[Data extracted from a collection]
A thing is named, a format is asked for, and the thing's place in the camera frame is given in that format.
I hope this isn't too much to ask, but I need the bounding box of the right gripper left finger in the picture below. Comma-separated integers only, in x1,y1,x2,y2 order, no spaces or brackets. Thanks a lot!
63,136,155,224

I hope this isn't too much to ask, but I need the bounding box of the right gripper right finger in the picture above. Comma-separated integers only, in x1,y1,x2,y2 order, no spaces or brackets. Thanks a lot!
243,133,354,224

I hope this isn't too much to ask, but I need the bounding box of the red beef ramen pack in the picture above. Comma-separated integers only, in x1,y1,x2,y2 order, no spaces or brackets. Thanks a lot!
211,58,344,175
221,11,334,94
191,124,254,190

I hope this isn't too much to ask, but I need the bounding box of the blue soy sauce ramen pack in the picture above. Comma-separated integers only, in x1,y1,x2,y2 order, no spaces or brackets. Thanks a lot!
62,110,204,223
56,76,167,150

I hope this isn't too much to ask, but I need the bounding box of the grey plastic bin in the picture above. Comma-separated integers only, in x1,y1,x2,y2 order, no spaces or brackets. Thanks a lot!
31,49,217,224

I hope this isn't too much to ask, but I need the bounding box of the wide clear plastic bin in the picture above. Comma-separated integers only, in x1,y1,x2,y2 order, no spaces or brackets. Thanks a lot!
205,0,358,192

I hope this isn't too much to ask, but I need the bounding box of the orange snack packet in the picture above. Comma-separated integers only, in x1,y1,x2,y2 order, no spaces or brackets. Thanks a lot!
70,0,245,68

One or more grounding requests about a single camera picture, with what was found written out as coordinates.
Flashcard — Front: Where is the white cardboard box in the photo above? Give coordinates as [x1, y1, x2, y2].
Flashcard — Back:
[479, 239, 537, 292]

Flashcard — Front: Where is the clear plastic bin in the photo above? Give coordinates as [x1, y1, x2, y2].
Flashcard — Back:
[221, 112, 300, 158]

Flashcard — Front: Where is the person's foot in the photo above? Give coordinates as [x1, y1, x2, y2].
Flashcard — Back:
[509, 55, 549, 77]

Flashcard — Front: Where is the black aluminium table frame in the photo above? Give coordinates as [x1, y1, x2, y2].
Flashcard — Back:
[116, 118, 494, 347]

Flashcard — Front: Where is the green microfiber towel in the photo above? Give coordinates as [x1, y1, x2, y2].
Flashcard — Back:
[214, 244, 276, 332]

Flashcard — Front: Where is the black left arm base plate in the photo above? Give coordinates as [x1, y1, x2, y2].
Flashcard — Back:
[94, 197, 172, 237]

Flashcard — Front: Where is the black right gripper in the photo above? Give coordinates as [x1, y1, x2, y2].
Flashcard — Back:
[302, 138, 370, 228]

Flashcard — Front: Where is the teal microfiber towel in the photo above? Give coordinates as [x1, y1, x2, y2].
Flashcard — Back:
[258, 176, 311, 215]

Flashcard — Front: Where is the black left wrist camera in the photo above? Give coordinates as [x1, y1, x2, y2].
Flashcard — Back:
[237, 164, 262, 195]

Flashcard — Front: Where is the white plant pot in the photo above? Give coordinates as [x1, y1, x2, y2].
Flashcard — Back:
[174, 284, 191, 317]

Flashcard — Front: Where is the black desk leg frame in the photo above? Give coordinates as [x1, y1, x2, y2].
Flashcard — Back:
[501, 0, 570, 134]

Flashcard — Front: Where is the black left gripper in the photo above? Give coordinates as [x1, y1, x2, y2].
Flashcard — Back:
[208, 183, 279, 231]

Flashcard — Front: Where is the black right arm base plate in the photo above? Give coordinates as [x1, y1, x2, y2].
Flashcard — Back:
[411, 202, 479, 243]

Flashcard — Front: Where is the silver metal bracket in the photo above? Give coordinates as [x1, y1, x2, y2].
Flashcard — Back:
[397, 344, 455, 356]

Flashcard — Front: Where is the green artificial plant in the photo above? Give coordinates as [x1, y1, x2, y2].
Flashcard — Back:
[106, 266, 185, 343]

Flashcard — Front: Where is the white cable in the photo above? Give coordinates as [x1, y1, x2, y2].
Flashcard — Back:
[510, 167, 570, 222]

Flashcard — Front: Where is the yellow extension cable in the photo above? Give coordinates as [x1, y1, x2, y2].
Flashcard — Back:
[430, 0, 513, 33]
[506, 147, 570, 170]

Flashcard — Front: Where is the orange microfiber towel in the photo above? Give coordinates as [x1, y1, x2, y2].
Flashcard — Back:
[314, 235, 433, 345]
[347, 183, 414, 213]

## Task instructions
Match on "green" and report each line of the data above that has it.

## Task result
Flashcard — Front: Where is the green microfiber towel in the photo above? Give coordinates as [x1, y1, x2, y2].
Flashcard — Front: Where is the green artificial plant in the photo above? Give coordinates as [x1, y1, x2, y2].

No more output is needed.